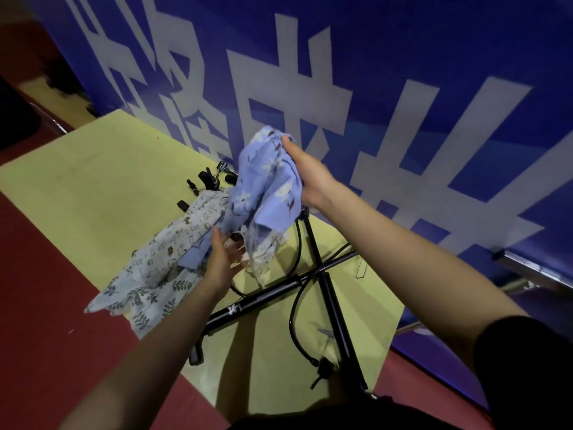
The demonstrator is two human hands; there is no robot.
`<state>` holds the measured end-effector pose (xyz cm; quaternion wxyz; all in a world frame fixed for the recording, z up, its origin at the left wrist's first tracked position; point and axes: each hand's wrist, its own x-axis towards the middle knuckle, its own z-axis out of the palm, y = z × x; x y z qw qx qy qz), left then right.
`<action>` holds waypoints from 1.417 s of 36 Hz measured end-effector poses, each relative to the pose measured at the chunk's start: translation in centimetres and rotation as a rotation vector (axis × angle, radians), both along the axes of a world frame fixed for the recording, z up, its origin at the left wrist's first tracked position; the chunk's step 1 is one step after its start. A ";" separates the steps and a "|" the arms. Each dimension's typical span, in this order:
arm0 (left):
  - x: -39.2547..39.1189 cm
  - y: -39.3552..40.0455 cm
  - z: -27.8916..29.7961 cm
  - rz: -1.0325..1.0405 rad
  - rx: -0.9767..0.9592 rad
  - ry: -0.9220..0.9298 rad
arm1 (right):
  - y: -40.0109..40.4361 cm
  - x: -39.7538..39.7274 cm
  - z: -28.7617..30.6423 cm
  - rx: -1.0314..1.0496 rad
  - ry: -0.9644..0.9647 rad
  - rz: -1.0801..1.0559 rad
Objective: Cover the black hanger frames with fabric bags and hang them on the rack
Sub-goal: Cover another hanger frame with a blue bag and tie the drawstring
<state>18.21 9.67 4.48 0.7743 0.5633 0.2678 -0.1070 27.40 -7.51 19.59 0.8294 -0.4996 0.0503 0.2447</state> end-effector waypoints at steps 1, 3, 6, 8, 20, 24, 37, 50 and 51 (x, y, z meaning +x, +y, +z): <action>0.0 0.1 0.4 0.018 -0.038 -0.005 | 0.0 0.0 0.3 0.076 0.018 -0.004; 0.0 0.1 1.5 0.013 -0.113 -0.043 | 0.0 0.2 1.0 0.169 0.033 0.002; 0.1 -0.5 4.3 0.035 -0.225 -0.109 | -0.2 0.4 1.6 0.257 0.073 0.019; 0.6 -0.9 6.1 0.030 -0.278 -0.146 | -0.3 0.4 1.7 0.272 0.094 0.012; 1.8 0.7 11.6 -0.056 -0.172 -0.250 | -4.8 -0.4 -1.3 -0.553 -0.092 -0.257; 0.8 0.5 12.2 -0.059 -0.069 -0.254 | -6.2 -1.1 -4.2 -0.781 -0.206 -0.252; -3.6 -4.5 9.9 -0.138 -0.035 -0.216 | -0.4 -10.0 -5.5 -0.590 -0.497 0.028; -6.2 -4.4 8.5 -0.179 0.033 -0.152 | -1.5 -11.1 -6.8 -0.443 -0.362 0.057; -6.2 -4.6 8.5 -0.171 0.038 -0.163 | -1.5 -11.1 -6.8 -0.451 -0.351 0.052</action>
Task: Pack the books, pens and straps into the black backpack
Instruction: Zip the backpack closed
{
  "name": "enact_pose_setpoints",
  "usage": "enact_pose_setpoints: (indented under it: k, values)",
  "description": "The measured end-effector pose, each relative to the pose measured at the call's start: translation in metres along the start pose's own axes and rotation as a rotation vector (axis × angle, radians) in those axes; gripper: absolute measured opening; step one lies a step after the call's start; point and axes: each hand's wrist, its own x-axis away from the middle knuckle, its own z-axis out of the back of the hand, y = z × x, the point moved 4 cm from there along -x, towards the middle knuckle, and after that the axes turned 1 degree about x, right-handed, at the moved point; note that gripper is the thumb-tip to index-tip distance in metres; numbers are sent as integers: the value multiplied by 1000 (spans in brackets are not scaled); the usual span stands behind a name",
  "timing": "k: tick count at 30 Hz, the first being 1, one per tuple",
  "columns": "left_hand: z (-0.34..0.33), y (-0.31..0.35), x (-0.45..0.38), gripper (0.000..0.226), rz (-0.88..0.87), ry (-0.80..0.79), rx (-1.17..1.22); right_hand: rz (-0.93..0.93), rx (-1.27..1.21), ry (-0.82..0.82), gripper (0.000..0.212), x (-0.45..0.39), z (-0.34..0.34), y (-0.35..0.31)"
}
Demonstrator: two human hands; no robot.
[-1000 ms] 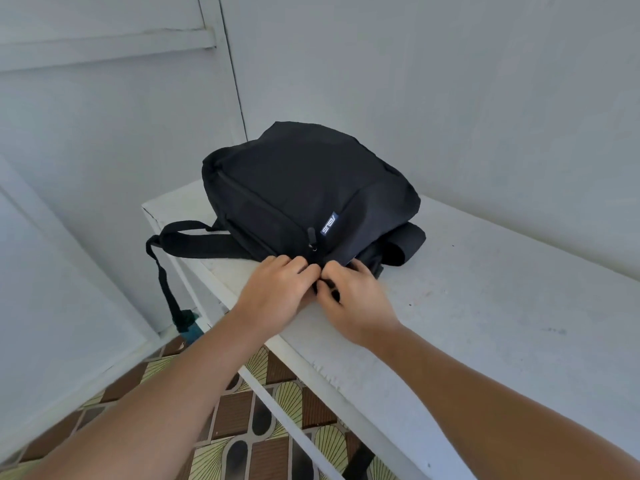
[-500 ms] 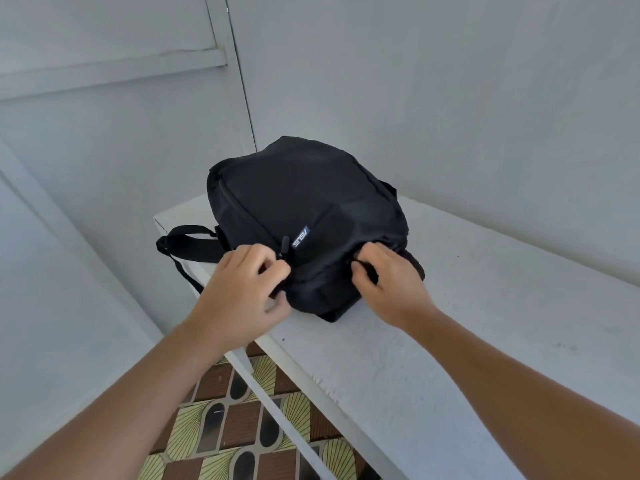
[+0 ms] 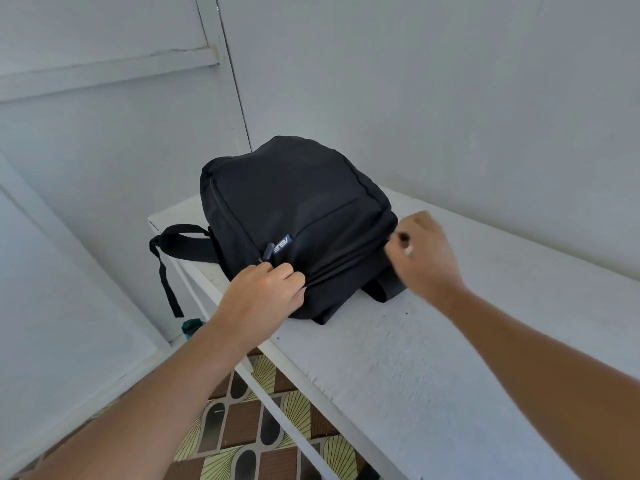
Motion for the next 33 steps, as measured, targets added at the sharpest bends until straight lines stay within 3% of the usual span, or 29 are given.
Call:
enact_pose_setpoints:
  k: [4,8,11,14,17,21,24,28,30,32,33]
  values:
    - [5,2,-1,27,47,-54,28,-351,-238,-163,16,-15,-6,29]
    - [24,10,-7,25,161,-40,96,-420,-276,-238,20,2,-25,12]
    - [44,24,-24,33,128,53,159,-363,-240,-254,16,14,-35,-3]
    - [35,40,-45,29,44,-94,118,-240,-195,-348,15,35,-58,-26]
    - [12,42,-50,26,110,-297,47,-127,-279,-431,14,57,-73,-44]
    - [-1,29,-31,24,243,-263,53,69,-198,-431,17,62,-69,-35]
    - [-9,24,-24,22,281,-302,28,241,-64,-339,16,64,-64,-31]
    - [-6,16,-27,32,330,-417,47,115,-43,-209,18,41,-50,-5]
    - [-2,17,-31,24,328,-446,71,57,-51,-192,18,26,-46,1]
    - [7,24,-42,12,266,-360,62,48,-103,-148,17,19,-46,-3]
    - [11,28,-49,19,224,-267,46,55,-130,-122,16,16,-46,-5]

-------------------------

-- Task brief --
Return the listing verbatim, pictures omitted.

-- Response to the exercise --
The demonstrator is two human hands; there is no robot.
`<state>` holds the measured end-effector pose (xyz cm; quaternion wxyz; all in a world frame fixed for the recording, z up, its origin at the left wrist's first tracked position; point and axes: each hand's wrist, its own x-axis towards the middle knuckle, its own z-axis out of the palm, y = z × x; x y z qw qx qy qz), left then right.
`<action>` holds waypoints from 1.417 s of 36 Hz measured end-effector poses, each relative to the pose measured at the chunk's start: translation in centimetres and rotation as a rotation vector (axis × angle, radians), both along the axes of a world frame fixed for the recording, z up, its origin at the left wrist's first tracked position; the chunk's step 1 is one step after its start. A ";" separates the steps and a "|" the arms. Each dimension's typical span, in this order:
arm0 (left):
  - x: -39.2547..39.1189 cm
  - y: -39.3552..40.0455 cm
  - z: -27.8916..29.7961 cm
  - rz: -1.0325..1.0405 rad
  - rx: -0.9767..0.9592 rad
  - ry: -0.9220..0.9298 rad
arm1 (right):
  - y: -40.0109..40.4361 cm
  - x: -39.7538..39.7274 cm
  - z: -28.7617..30.6423 cm
  - rx: -1.0314..1.0496 rad
  - ry: -0.9644..0.9647 rad
  - rz: -1.0801..1.0559 rad
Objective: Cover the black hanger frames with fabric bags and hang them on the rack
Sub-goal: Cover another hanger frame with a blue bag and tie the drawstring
<state>18.21 9.67 4.48 0.7743 0.5633 0.2678 -0.1070 27.40 -7.51 19.59 0.8294 -0.4996 0.0503 0.2447</state> end-effector waypoints at steps 1, 3, 6, 8, 20, 24, 37, 50 and 51 (x, y, z meaning +x, +y, +z): <action>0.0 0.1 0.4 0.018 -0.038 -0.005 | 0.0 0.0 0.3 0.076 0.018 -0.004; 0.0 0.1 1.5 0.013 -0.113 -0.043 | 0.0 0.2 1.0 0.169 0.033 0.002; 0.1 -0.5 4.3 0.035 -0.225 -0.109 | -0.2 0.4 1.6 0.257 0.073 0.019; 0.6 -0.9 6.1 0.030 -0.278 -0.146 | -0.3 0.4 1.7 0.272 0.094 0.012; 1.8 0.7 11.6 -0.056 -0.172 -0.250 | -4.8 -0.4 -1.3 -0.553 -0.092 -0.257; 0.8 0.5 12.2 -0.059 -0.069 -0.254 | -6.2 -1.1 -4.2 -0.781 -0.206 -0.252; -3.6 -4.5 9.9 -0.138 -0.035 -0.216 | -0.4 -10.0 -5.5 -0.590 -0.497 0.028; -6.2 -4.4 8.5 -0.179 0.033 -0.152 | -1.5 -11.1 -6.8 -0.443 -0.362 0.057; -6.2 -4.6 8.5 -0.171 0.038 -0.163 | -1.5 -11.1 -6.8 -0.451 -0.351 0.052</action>
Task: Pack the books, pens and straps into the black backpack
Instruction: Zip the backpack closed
{
  "name": "enact_pose_setpoints",
  "usage": "enact_pose_setpoints: (indented under it: k, values)",
  "description": "The measured end-effector pose, each relative to the pose measured at the call's start: translation in metres along the start pose's own axes and rotation as a rotation vector (axis × angle, radians) in those axes; gripper: absolute measured opening; step one lies a step after the call's start; point and axes: each hand's wrist, its own x-axis away from the middle knuckle, its own z-axis out of the back of the hand, y = z × x, the point moved 4 cm from there along -x, towards the middle knuckle, and after that the axes turned 1 degree about x, right-handed, at the moved point; note that gripper is the thumb-tip to index-tip distance in metres; numbers are sent as integers: the value multiplied by 1000 (spans in brackets are not scaled); the usual span stands behind a name",
  "timing": "k: tick count at 30 Hz, the first being 1, one per tuple",
  "columns": "left_hand: z (-0.34..0.33), y (-0.31..0.35), x (-0.45..0.38), gripper (0.000..0.226), rz (-0.88..0.87), ry (-0.80..0.79), rx (-1.17..1.22); right_hand: rz (-0.93..0.93), rx (-1.27..1.21), ry (-0.82..0.82), gripper (0.000..0.212), x (-0.45..0.39), z (-0.34..0.34), y (-0.35..0.31)"
}
Demonstrator: two human hands; no robot.
[-1000 ms] 
[-500 ms] 
[+0 ms] 
Motion for the next 33 steps, as measured, targets added at the sharpest bends until straight lines stay within 3% of the usual span, or 29 are given.
Call:
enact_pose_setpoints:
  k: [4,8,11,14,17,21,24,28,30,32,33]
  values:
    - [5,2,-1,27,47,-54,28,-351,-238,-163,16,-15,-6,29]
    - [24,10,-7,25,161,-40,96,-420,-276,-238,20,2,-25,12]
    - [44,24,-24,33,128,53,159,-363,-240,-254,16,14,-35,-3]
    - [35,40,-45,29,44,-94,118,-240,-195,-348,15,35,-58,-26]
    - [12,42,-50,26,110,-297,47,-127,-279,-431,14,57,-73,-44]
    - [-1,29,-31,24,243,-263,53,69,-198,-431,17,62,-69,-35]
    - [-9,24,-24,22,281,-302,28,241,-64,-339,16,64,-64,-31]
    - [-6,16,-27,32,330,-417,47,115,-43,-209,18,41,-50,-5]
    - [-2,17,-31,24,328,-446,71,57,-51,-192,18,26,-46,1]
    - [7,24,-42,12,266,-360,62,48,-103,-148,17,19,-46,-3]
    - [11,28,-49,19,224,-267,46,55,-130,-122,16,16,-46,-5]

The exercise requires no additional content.